This forum really does need the tears-of-mirth emoji enabled. </sarcasm>
:D

I saw this (How the new coronavirus will finally get a proper name ) this morning and it's too funny not to link it here. Again, we need the tears-of-mirth emoji enabled. We soooo do.
:D

Silver Crusade

This seems relevant to the discussion

The new Coranavirus is getting a name

And Irontruth started all this with

Irontruth wrote:
Quark Blast wrote: wrote:


SARS is looking like a distant second place to Coronavirus.
Which implies that SARS being a coronavirus is not obvious to you, since your sentence implies that they are different things.

If you don't like me pointing out mistakes like this:

1) get off your high horse

or

2) stop making them

I stand by my assertion that is absurd pedantry


Except that post isn’t where this started. So clearly you are choosing to ignore evidence in order to be belligerent with me.

Your claim of desiring civility falls flat if you are going to ignore posts that don’t fit your narrative.


pauljathome wrote:

This seems relevant to the discussion

The new Coranavirus is getting a name

I think they should name them like hurricanes.
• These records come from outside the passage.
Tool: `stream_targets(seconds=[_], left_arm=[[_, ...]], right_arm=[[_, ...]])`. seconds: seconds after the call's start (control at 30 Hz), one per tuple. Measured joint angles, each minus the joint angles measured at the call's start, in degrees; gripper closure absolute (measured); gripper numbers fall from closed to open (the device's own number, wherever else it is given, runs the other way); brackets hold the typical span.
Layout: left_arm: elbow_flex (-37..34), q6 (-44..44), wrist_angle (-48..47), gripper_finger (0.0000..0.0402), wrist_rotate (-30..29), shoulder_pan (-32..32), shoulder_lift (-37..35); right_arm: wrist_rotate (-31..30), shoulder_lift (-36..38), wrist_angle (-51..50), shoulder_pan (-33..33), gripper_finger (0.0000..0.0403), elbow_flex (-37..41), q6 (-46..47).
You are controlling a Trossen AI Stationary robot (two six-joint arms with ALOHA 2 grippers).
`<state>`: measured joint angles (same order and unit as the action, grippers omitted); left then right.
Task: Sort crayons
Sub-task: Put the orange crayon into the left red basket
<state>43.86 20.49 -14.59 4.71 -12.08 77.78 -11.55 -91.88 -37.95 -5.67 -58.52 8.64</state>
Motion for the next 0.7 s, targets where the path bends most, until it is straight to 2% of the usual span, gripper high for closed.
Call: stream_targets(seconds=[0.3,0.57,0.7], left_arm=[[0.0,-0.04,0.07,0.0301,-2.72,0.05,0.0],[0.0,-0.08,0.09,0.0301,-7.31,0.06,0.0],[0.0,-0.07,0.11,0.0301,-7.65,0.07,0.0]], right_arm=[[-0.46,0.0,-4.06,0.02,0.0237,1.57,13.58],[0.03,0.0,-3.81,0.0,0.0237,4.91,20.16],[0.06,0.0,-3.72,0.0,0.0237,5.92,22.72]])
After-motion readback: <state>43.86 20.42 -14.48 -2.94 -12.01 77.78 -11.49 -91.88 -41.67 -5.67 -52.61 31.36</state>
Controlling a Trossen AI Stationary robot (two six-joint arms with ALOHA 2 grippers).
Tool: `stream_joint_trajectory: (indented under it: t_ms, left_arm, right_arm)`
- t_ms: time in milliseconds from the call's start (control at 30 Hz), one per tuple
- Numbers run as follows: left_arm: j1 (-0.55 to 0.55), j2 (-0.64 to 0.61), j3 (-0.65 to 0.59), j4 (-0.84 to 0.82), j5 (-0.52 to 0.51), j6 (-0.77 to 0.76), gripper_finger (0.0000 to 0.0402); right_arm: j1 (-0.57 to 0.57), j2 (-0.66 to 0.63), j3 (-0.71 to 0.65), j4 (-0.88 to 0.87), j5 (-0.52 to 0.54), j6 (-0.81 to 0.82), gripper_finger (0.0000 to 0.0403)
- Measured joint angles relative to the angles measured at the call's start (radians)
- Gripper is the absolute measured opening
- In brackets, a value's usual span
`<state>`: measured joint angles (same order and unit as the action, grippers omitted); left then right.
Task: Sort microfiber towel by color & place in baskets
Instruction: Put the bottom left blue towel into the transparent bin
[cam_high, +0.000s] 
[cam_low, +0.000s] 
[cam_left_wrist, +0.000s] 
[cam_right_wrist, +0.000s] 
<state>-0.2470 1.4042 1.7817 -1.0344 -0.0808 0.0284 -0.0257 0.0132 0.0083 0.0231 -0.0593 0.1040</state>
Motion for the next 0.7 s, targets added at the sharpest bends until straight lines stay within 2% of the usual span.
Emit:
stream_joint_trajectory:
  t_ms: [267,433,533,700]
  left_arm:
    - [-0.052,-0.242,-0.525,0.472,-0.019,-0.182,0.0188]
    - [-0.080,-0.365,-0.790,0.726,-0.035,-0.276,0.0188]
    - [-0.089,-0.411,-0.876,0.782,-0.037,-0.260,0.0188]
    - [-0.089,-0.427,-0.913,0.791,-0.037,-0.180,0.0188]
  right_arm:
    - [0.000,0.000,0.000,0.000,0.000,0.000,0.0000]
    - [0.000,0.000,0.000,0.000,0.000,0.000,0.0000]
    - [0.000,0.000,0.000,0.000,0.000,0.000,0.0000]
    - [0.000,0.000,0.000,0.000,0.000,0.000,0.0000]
Just call it "Bob" or something.

pauljathome wrote:

And Irontruth started all this with

Irontruth wrote:
Quark Blast wrote: wrote:


SARS is looking like a distant second place to Coronavirus.
Which implies that SARS being a coronavirus is not obvious to you, since your sentence implies that they are different things.

If you don't like me pointing out mistakes like this:

1) get off your high horse

or

2) stop making them

I stand by my assertion that is absurd pedantry

It have seemed that way if QB hadn't doubled down on proving he was right. A simple admission at the start that "SARS is looking like a distant second place to Coronavirus" didn't really make sense and that "to this new coronavirus" or "to the Wuhan coronavirus" or something would have been better and this would have all been dropped. But as we all knew up front, QB couldn't do that and had to respond by claiming the experts were on his side. Irontruth said as much in his second post in this digression, admitting he'd have looked like the ass if QB had just been willing to back off.


thejeff wrote:
It have seemed that way if QB hadn't doubled down on proving he was right. A simple admission at the start that "SARS is looking like a distant second place to Coronavirus" didn't really make sense and that "to this new coronavirus" or "to the Wuhan coronavirus" or something would have been better and this would have all been dropped.

No it wouldn't have. You know better than that. Especially when I don't engage in "discussion" with the known ###### on this thread. If he hadn't "called me out" on that, it would have been something else entirely.

He's literally ignored every point I've made unless he disagrees with it, and even then he usually has to misunderstand and/or mischaracterize it first in order to weigh in with grand hubris to 'set things straight'.

The other guy who habitually disagrees with me? As I said just a bit ago, he seems congenitally unable to get sarcasm; even when I tag it as such!

thejeff wrote:
But as we all knew up front, QB couldn't do that and had to respond by claiming the experts were on his side. Irontruth said as much in his second post in this digression, admitting he'd have looked like the ass if QB had just been willing to back off.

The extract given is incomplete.